Tuesday, October 09, 2007

Westward Expansion

Westward Expansion

As we await the supposedly impending doom of the New I-64 reconstruction/closure, let's consider just how many major institutions of the St. Louis community that once were located close to the Mississippi River, have relocated at least once in their history. Most have moved west, although some south and some north.

  • Washington University was originally founded as Eliot Seminary in 1853, with classes beginning in 1856 at 17th and Washington near the edge of what is today the Loft District. Of course, its current campus along the city-county line was built beginning about 1900, used as headquarters for the 1904 World's Fair, then occupied by the university by early 1905.


  • Saint Louis University started out much earlier, in 1818 near Market and 2nd Streets (on the Archgrounds today). It was called St. Louis College at first. When the Jesuits took over it moved, in 1829, to 9th and Washington. Interestingly, in 1836 the college first considered a "suburban" relocation, to property it had purchased just uphill from what is now East Grand and North Broadway (then called Bellefontaine Road) -- hence the neighborhood is called College Hill even today. SLU did not relocate at that time, but instead remained downtown until 1888, when it moved again to 221 N. Grand, the current location of its main offices, DuBourg Hall. Again, in the early 1960s there was talk of moving the campus to some property donated by the Frost family in Berkeley, MO. Instead, the property was sold to McDonnell Douglas and the proceeds used to expand the main campus eastward into the Mill Creek Valley redevelopment area, hence the entire campus today at Grand and Lindell is called the Frost Campus.

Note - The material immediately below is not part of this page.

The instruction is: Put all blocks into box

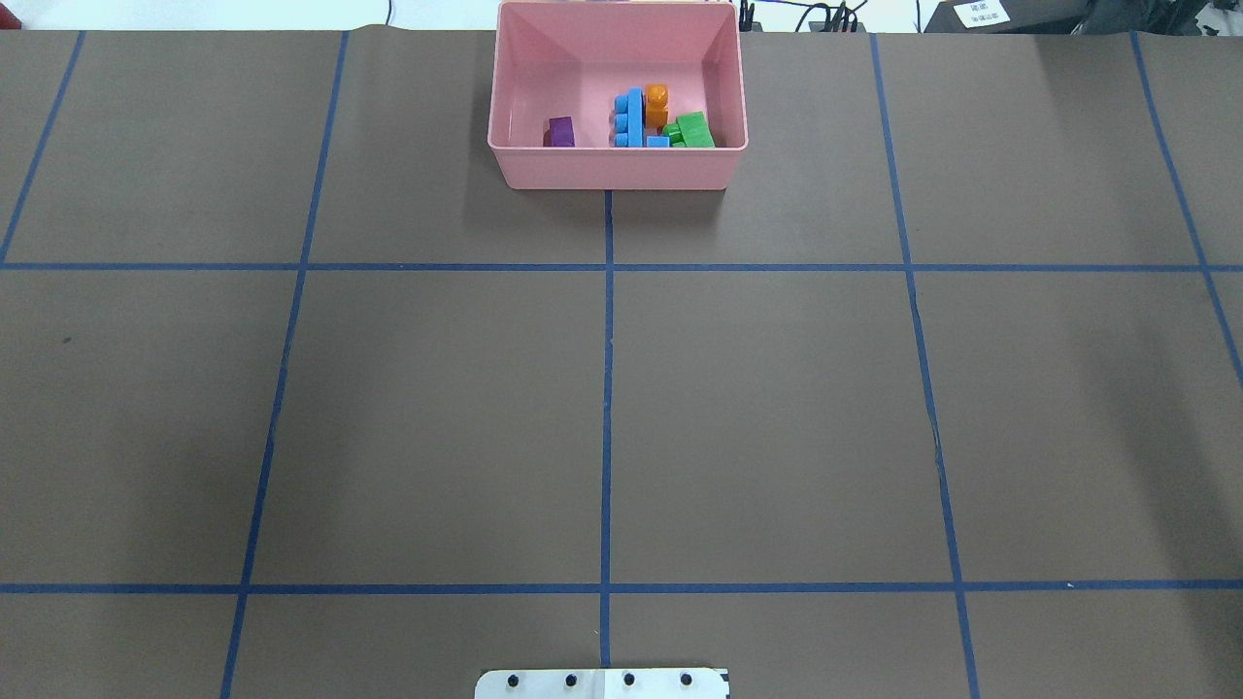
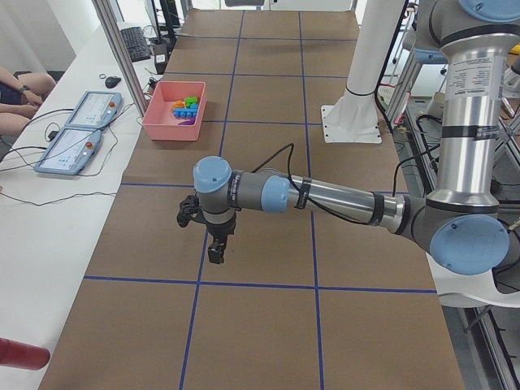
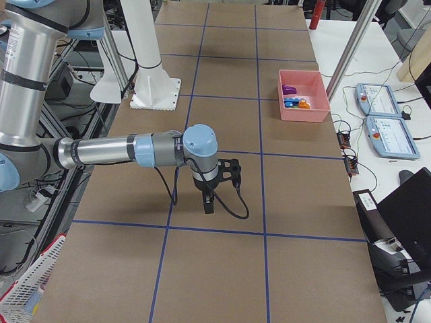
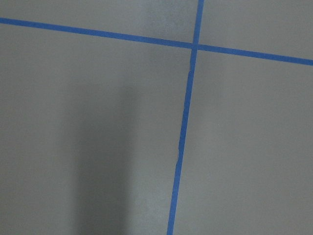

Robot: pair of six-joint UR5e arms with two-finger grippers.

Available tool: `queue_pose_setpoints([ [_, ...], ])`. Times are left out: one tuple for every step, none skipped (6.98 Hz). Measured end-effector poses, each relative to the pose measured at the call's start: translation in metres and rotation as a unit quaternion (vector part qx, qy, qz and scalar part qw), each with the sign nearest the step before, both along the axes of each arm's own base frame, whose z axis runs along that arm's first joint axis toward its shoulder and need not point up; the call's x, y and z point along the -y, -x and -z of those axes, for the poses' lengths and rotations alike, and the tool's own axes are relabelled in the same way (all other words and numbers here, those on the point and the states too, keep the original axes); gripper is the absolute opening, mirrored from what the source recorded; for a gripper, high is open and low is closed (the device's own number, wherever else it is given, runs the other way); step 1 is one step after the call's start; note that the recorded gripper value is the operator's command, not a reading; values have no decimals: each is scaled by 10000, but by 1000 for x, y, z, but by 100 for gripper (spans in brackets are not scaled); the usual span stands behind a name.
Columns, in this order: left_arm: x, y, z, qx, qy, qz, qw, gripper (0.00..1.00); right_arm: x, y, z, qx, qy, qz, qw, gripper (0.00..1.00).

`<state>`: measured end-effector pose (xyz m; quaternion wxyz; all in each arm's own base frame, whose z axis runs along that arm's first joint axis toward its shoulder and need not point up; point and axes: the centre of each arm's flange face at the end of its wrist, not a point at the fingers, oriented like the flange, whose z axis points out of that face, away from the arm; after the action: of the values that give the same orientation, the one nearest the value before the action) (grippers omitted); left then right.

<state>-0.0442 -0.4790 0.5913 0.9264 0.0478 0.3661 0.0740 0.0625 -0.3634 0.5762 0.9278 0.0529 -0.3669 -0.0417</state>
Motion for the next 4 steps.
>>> queue_pose_setpoints([
  [-12, 8, -9, -94, 87, 80, 9999, 100, 0, 0, 0, -2, -4, 0, 10000, 100],
  [-16, 11, -12, -137, 133, 128, 9997, 100, 0, 0, 1, -2, -9, 0, 10000, 100],
  [-18, 13, -12, -155, 130, 148, 9997, 100, 0, 0, 1, -2, -12, 0, 10000, 100],
  [-17, 14, -10, -155, 40, 144, 9998, 100, 0, 0, 2, -2, -20, 0, 10000, 100],
])
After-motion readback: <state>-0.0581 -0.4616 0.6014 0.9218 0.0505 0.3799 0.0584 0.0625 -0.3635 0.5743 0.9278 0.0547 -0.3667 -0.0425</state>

  • Maryville University started out in 1872 as a Catholic, women-only boarding school located at what was then a rural location: Meramec and Nebraska in Dutchtown. It moved to its current location near US 40/I-64 and MO 141 in Town & Country, MO in 1961. The former building became Augustinian Academy, the St. Anthony of Padua parish high school for boys, closed in 1972, burned shortly thereafter, and was demolished in 1973. The site today contains the Maryville Gardens senior apartments and post office, built about 1977-78.


  • Fontbonne University started out, also as a Catholic, women-only institution, but much later: 1923. It was located at the Sisters of St. Joseph of Carondelet motherhouse, 6400 Minnesota, until the present campus at Big Bend and Wydown in Clayton opened in 1925.


  • Also, the sisters' girls-only Catholic high school, St. Joseph's Academy, was located at that same location roughly from its founding in a two-room log cabin in 1836, until 1925 when it also relocated to the Fontbonne campus. However, the growth of the two institutions meant the high school relocated even further west in 1954, just thirty years later, to its present location at S Lindbergh and Litzsinger Rd. in the West County suburb of Frontenac MO.


  • Another sister institution, St. Joseph's Institute for the Deaf, also has origins at that log cabin in 1837, and continued at various locations, including the Carondelet compound, until relocating to a complex at 1483 82nd Blvd. in University City in 1934. The complex was expanded in 1956 and 1967, but ultimately sold to another denomination with the Institute's relocation in 1997 to the extensively renovated former Kangaroo shoe office/warehouse complex at 1809 Clarkson Road in Chesterfield. Although I must have missed something on this one, because the 1997 Post-Dispatch article on the move describes it as the school's"eighth [location] during its 160-year history." The school's website is surprisingly missing most of that history.


  • OK, so this posting is incredibly Catholic-centric; I'll try to cover other religious and secular institutions' past locations and their dates of moving out west in future posts.

    1 comment:

    Anonymous said...

    Walkers will notice a medallion set into the sidewalk at 17th and Washington marking the spot of an early Washington University.